Il confronto parte proprio da quegli anni, dalle sue prime esperienze con la Milano degli anni ’70 che era “vivacissima e l’occasione di fare il deejay era troppo allettante per farsela scappare, la musica era una passione centrale e si suonava ovunque”. Poi punto di svolta sono stati gli “investimenti massicci dal 2010” culminati con l’Expo del 2015: “È successo che Milano, città con un suo ben preciso equilibro e città-locomotiva italiana, ha beneficiato e subito allo stesso tempo il forte impatto dovuto all’Expo e poi una decisa spinta verso la ‘globalizzazione urbana’ con zone che sono diventate uguali a quelle aree esclusive che esistono in tutto il mondo”.
Qualcosa si è perso e a pagare i prezzo più caro è stata la borghesia: “Siamo diventati all’improvviso più internazionali ma cedendo una parte dell’identità meneghina allo stereotipo di global city che piace così tanto ai turisti ma meno ai milanesi. La classe media è la fascia che è stata molto svantaggiata da questi cambiamenti e rischia di essere espulsa dalla città, cosa che già accade. La ricchezza che è stata prodotta dagli investimenti massicci dal 2010 in poi è andata a beneficio di poche persone. È venuta meno quella che si chiamava ‘borghesia illuminata’, la grande borghesia che guadagnava dalle proprie attività ma che al tempo stesso aveva un senso di restituzione nei confronti di chi viveva situazioni di disagio”.
Sembra strano ma anche per la città italiana che è più proiettata verso il futuro Linus non lesina critiche (non per Sala): “La transizione green è un po’ rallentata, anche la metro 4 va a rilento. L’unica soluzione per decongestionare il traffico è puntare decisamente sui mezzi pubblici. Le ciclabili tracciate a terra servono a poco”. Il sindaco ha compiuto la vera rivoluzione che ci ha portato alla Milano di oggi, e sto parlando degli aspetti positivi”.

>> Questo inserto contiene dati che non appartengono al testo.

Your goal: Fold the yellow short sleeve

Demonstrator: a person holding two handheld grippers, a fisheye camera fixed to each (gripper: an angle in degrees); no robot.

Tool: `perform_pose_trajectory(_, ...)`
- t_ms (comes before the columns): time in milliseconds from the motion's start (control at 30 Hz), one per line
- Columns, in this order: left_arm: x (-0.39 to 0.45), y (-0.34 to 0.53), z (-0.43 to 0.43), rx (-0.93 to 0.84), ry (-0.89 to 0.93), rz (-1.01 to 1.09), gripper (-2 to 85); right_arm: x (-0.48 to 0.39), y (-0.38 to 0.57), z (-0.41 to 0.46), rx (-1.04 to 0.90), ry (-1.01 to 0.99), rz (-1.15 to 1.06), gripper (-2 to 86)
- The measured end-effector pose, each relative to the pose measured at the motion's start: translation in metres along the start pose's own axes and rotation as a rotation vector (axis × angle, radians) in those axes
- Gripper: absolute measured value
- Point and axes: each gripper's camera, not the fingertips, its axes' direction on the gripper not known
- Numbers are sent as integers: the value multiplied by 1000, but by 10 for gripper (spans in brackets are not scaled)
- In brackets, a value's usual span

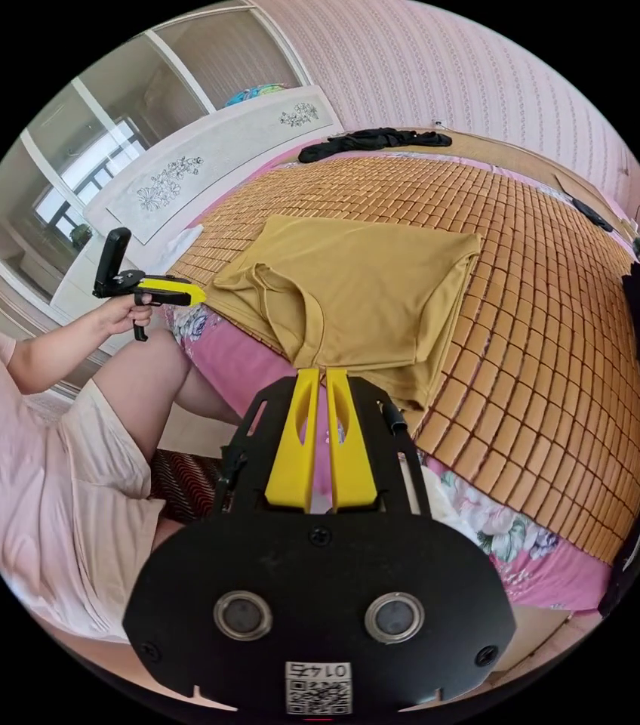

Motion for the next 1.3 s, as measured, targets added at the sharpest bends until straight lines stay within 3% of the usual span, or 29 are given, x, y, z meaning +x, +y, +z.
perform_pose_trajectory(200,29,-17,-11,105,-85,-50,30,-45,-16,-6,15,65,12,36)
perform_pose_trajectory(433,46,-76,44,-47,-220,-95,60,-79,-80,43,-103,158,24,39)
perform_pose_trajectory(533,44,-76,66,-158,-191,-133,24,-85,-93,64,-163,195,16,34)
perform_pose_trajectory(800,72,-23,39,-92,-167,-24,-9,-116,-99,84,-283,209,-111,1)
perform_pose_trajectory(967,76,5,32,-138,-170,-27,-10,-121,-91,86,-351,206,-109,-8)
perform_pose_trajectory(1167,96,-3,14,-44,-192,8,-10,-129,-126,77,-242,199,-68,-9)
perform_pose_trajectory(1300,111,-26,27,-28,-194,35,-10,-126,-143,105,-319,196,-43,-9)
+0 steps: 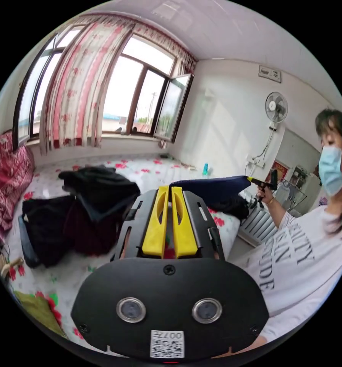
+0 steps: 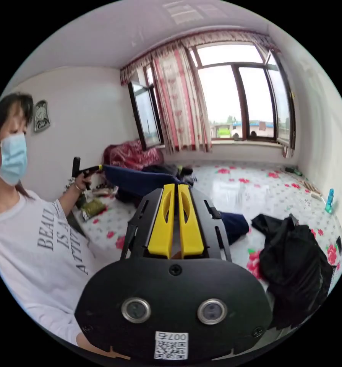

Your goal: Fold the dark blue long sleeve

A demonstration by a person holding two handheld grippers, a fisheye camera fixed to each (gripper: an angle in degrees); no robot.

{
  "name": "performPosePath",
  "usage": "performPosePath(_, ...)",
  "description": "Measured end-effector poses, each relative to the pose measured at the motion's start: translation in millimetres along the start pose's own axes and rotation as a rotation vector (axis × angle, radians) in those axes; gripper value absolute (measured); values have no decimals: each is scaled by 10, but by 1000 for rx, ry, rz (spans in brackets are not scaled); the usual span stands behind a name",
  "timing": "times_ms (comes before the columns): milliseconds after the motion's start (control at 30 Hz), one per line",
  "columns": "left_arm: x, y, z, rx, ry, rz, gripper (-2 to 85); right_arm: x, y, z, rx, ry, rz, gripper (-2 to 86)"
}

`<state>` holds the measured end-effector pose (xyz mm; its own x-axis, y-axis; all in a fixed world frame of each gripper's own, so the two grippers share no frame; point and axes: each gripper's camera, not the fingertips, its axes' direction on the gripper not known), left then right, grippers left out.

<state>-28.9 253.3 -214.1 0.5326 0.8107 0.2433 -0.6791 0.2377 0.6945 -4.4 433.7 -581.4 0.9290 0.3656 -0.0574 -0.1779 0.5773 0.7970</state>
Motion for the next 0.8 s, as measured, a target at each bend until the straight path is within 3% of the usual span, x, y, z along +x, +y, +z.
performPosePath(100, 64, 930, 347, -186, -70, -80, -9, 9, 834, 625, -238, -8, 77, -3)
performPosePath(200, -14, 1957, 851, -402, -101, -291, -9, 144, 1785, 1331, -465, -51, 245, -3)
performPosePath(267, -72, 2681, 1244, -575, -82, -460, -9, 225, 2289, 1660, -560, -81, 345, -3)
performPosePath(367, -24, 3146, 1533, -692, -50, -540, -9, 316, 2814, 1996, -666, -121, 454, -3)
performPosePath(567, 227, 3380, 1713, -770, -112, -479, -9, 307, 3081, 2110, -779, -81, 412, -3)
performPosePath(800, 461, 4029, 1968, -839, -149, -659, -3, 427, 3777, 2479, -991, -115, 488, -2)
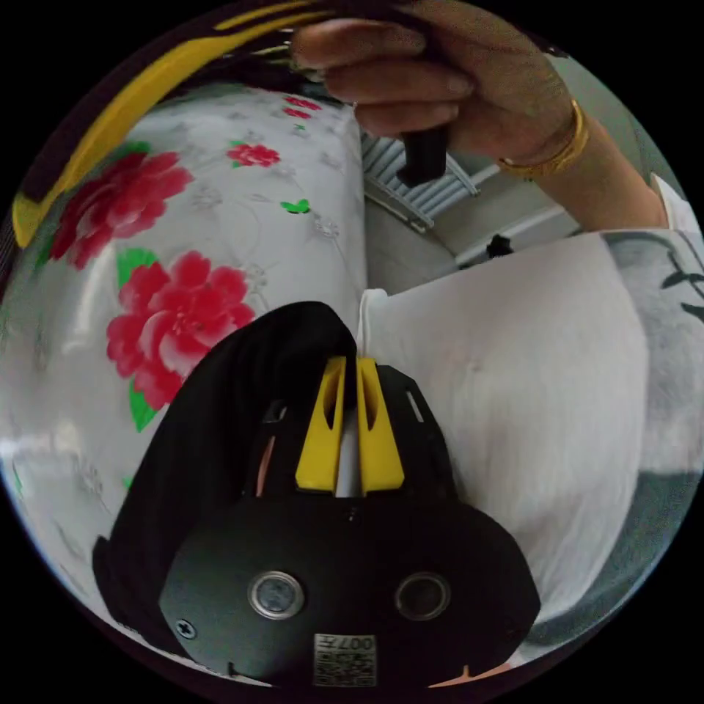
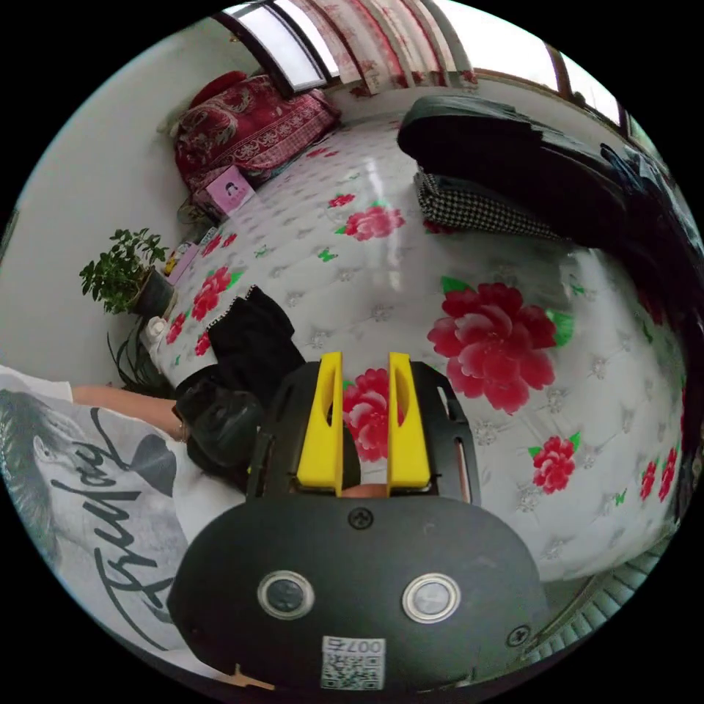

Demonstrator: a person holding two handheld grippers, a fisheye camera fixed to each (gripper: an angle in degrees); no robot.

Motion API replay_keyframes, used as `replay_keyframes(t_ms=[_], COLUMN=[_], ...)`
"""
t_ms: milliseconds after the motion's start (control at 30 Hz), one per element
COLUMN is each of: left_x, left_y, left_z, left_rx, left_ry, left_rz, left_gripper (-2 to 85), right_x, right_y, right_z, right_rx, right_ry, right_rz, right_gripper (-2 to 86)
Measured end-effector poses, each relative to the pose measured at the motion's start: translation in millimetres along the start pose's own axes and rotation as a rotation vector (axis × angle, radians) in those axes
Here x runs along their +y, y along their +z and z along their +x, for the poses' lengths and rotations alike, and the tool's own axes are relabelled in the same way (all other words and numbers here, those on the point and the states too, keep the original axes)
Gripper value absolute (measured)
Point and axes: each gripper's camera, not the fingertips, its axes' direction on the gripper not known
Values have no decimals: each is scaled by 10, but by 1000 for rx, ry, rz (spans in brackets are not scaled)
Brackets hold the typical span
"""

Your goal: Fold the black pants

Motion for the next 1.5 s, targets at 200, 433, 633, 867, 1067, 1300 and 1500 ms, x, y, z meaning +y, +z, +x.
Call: replay_keyframes(t_ms=[200,433,633,867,1067,1300,1500], left_x=[951,3120,4023,3422,2587,1979,2541], left_y=[-662,-1003,-740,-808,-901,-1169,-1157], left_z=[124,681,868,587,-151,-560,-102], left_rx=[-76,-471,-523,-727,-604,-573,-613], left_ry=[-235,-1056,-1416,-1274,-1023,-945,-1126], left_rz=[263,628,599,342,414,385,373], left_gripper=[24,48,80,63,34,47,60], right_x=[-479,-809,-647,-826,127,1156,837], right_y=[410,1200,1810,556,-666,-828,-578], right_z=[-794,-2122,-2580,-1447,505,1222,1208], right_rx=[-100,-90,107,193,388,408,309], right_ry=[-269,-648,-842,-479,118,402,312], right_rz=[-99,-279,-444,-44,139,31,53], right_gripper=[80,89,16,-1,4,32,37])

Non può mancare il confronto con le periferie di oggi: “Sono nato e cresciuto a Paderno Dugnano e il treno per ‘fare avanti e indietro con il centro’ ha fatto parte della mia giovinezza. Tanta nebbia e moltissima umanità. Mi sembra che il pendolarismo non sia cambiato molto. Qualcosa di positivo è successo in termini di maggior integrazione, almeno in certe zone, ma i cambiamenti sono talmente veloci che oggi la politica deve dare risposte quasi istantanee”. E il rapporto “ambivalente” dei giovani con Milano: “Penso ai nostri ascoltatori under 30. Da una parte giudicano Milano la metropoli più vivace in Italia, dall’altra sono come degli ‘innamorati respinti’ perché non riescono a viverci: tutto è carissimo, dal cibo alle case”.